Thankfully, we haven’t had to face such a situation. But we have witnessed instances where, for example, a queer acquaintance passed away and their funeral was arranged in a way that clashed completely with the person’s own identity and wishes. We wanted to do everything we could to prevent that kind of outcome in our own lives. It was a sobering reminder: after death, control over one’s story and legacy passes into the hands of others, for better or worse.

Canonization

All of this leads me to believe that a eulogy (and really the entire ritual around death) often says more about the people left behind than about the person who died. Looking back at the eulogy I delivered for my grandmother, I realize it was a blend of plain facts, personal memories, and values.

But whose values? The facts were objective enough, but my memories were, of course, selective, and the values I emphasized were my own. The dead do not speak, so we, the survivors, do the talking and the interpreting for them, whether we realize it or not.
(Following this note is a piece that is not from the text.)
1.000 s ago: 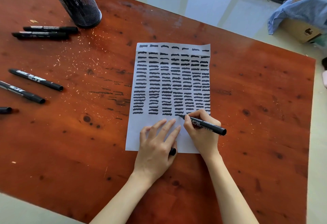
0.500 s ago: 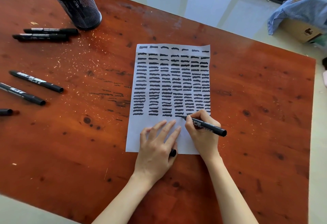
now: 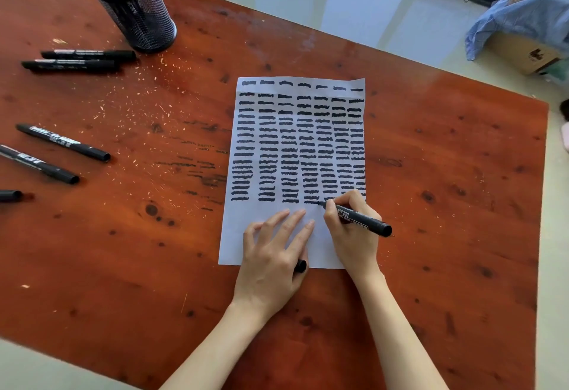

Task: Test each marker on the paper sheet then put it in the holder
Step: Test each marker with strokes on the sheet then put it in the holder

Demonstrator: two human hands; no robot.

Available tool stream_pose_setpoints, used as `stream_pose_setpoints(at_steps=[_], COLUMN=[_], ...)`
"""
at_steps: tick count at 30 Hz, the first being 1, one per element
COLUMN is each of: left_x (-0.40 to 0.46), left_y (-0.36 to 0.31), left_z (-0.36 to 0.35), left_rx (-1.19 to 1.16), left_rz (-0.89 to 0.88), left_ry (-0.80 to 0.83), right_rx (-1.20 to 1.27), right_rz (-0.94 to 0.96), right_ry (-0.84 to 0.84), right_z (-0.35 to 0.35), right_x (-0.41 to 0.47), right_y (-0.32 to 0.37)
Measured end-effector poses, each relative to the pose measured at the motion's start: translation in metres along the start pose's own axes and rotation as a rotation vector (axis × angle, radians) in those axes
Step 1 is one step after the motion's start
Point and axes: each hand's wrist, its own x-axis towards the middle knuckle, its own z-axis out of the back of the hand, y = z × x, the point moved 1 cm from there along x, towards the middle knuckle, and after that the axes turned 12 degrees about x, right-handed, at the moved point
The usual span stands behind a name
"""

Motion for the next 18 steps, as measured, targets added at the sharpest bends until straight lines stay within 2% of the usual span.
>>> stream_pose_setpoints(at_steps=[10,12,15,18], left_x=[-0.001,-0.002,-0.002,0.002], left_y=[0.000,0.003,0.011,0.016], left_z=[-0.002,0.000,0.008,0.027], left_rx=[-0.056,-0.188,-0.509,-0.662], left_rz=[0.023,0.061,0.182,0.295], left_ry=[-0.012,-0.036,-0.080,-0.040], right_rx=[0.376,0.420,0.455,0.482], right_rz=[-0.211,-0.246,-0.287,-0.350], right_ry=[-0.109,-0.114,-0.115,-0.146], right_z=[0.010,0.011,0.010,0.011], right_x=[0.005,0.006,0.008,0.014], right_y=[0.001,0.001,0.007,0.013])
What we do as bereaved loved ones is handle everything the way we think best, according to our values and our recollection of the deceased. A person can outline their preferences to the letter, but when push comes to shove, they don’t get the final say. That power rests with those who remain, and we often exercise it in a way that makes sense to us and brings us comfort.
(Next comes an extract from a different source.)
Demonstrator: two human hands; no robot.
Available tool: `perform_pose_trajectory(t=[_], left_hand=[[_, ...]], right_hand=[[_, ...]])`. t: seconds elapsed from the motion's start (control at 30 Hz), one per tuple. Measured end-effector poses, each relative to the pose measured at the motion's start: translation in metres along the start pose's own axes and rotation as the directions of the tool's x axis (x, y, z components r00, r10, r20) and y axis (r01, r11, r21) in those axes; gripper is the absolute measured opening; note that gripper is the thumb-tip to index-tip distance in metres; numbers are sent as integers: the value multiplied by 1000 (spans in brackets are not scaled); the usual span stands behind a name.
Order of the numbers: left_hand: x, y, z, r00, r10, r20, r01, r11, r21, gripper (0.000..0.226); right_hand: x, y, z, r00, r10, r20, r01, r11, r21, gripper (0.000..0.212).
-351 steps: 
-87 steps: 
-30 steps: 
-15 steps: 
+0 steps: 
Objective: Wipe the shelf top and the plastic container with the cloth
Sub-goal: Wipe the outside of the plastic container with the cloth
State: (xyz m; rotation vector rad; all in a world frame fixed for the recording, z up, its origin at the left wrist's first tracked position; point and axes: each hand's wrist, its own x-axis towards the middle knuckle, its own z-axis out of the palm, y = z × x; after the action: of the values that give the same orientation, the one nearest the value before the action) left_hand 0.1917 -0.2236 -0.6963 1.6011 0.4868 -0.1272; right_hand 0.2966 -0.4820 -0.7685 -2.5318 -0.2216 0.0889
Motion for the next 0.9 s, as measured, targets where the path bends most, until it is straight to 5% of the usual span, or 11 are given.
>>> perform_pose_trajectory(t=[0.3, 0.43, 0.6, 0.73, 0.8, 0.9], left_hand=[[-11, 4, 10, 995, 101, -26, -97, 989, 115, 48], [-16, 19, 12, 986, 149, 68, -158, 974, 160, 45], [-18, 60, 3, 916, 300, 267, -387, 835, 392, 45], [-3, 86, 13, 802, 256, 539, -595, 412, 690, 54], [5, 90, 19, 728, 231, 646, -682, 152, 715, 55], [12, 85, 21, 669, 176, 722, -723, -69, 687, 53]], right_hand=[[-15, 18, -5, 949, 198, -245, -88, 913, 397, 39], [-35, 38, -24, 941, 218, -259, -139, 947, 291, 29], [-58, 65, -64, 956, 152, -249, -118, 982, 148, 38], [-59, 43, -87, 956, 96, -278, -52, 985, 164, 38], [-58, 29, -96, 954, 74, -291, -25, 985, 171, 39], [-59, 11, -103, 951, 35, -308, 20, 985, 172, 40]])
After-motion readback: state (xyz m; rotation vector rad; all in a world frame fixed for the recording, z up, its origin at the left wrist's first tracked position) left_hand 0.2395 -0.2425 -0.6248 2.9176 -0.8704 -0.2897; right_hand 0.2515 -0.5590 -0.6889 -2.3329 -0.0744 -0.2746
I think of this phenomenon as a kind of canonization. I don’t mean canonization in the strict religious sense of declaring someone a saint, but the parallel is striking. We tend to ascribe special qualities and almost virtuous perfection to our lost loved ones, the way saints are venerated and credited with heavenly glory. Except we do it on an earthly plane, in our own private ceremonies.

Tellingly, the Greek root of canonization, κανονίζω (kanonízō), means “to arrange, define, or legitimize.” In a sense, that’s exactly what we’re doing: we arrange and define the narrative of the departed’s life to legitimize the way we want to remember them.
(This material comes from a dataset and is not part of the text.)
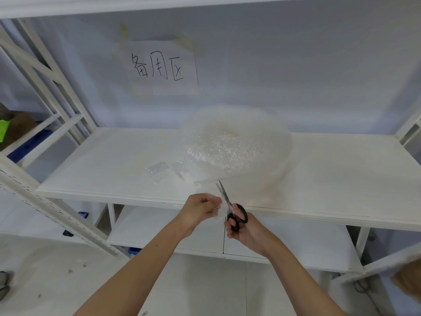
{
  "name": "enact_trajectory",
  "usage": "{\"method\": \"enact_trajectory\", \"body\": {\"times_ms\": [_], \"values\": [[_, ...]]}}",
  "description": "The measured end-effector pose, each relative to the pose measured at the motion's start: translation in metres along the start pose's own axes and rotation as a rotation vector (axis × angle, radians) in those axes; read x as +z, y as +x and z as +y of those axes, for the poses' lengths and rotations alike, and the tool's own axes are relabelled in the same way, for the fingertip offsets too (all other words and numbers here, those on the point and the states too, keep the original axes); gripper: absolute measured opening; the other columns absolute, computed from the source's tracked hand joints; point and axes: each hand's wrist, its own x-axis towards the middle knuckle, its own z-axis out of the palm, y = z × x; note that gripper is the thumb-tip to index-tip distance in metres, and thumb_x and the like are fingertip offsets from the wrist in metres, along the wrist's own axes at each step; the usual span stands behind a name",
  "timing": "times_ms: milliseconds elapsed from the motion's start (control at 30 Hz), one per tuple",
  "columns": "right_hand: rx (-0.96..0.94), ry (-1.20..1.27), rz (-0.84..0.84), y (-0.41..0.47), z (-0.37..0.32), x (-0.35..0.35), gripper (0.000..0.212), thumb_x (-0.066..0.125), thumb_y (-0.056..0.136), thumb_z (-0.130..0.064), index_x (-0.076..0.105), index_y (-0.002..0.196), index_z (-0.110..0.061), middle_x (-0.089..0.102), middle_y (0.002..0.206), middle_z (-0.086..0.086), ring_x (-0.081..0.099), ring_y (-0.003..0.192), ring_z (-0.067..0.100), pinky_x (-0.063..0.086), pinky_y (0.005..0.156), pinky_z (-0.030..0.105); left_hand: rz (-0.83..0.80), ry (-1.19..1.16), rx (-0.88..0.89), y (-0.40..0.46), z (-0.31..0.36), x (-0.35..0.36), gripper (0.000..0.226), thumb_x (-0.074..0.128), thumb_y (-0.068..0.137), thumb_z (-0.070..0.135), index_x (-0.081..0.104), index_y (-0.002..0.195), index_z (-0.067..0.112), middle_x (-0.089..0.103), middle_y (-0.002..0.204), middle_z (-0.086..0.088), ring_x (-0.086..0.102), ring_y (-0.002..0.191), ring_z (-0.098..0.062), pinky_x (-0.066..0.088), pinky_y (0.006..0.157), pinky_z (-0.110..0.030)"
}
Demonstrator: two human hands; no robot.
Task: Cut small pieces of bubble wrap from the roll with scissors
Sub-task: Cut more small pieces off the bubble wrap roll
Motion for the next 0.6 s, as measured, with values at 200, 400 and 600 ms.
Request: {"method": "enact_trajectory", "body": {"times_ms": [200, 400, 600], "values": [[-0.015, -0.018, -0.002, -0.0002, 0.0011, -0.0014, 0.04, 0.071, 0.075, -0.042, 0.047, 0.066, -0.011, 0.044, 0.066, 0.005, 0.041, 0.062, 0.018, 0.04, 0.065, 0.029, 0.0, 0.007, -0.012, -0.0006, 0.0012, -0.0014, 0.013, 0.066, 0.091, 0.013, 0.068, 0.088, 0.001, 0.063, 0.075, -0.006, 0.058, 0.074, -0.019, 0.056, 0.081, -0.029], [-0.012, -0.038, 0.029, -0.0021, 0.0018, -0.0032, 0.038, 0.064, 0.086, -0.035, 0.044, 0.062, -0.012, 0.044, 0.064, 0.005, 0.041, 0.06, 0.017, 0.04, 0.062, 0.028, -0.012, 0.03, -0.017, -0.0006, 0.001, -0.0009, 0.016, 0.066, 0.091, 0.014, 0.069, 0.094, -0.002, 0.064, 0.074, -0.004, 0.06, 0.075, -0.018, 0.056, 0.082, -0.029], [-0.006, -0.01, -0.009, -0.0023, -0.0012, -0.0029, 0.037, 0.066, 0.085, -0.039, 0.045, 0.074, -0.011, 0.045, 0.066, 0.004, 0.04, 0.063, 0.019, 0.04, 0.065, 0.03, -0.037, 0.041, -0.005, -0.0025, 0.005, -0.0026, 0.023, 0.066, 0.091, 0.013, 0.068, 0.101, -0.007, 0.064, 0.078, -0.006, 0.06, 0.081, -0.021, 0.056, 0.084, -0.03]]}}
In my own family, those who have passed away have by now been canonized in this way, each in their own loving narrative. I know I’ve contributed to that through the eulogies I’ve written and delivered. Because they could no longer speak, I spoke for them. Because they could no longer act, we, their loved ones, stepped in to arrange their farewells as we saw fit. Ashes to ashes, dust to dust.

Once you pass away, do your personal funeral wishes truly matter, or is it just self-indulgent and over-individualistic to think they should? Or should funerals instead be arranged purely for the comfort of the living, the deceased’s life story neatly canonized in the bereaved’s hearts and remains quietly laid to rest, tucked away and archived in an urn or a grave plot?

Would the dead care one bit about what happens? Given my belief in a great oblivion after death, I would say not.

In the end, everything we do, the ceremonies, the eulogies, the rituals, is really for those who remain. Their hearts are the ones that need mending.

Blessed are those who sleep united in oblivion. Burdened are the grieving souls who are left behind.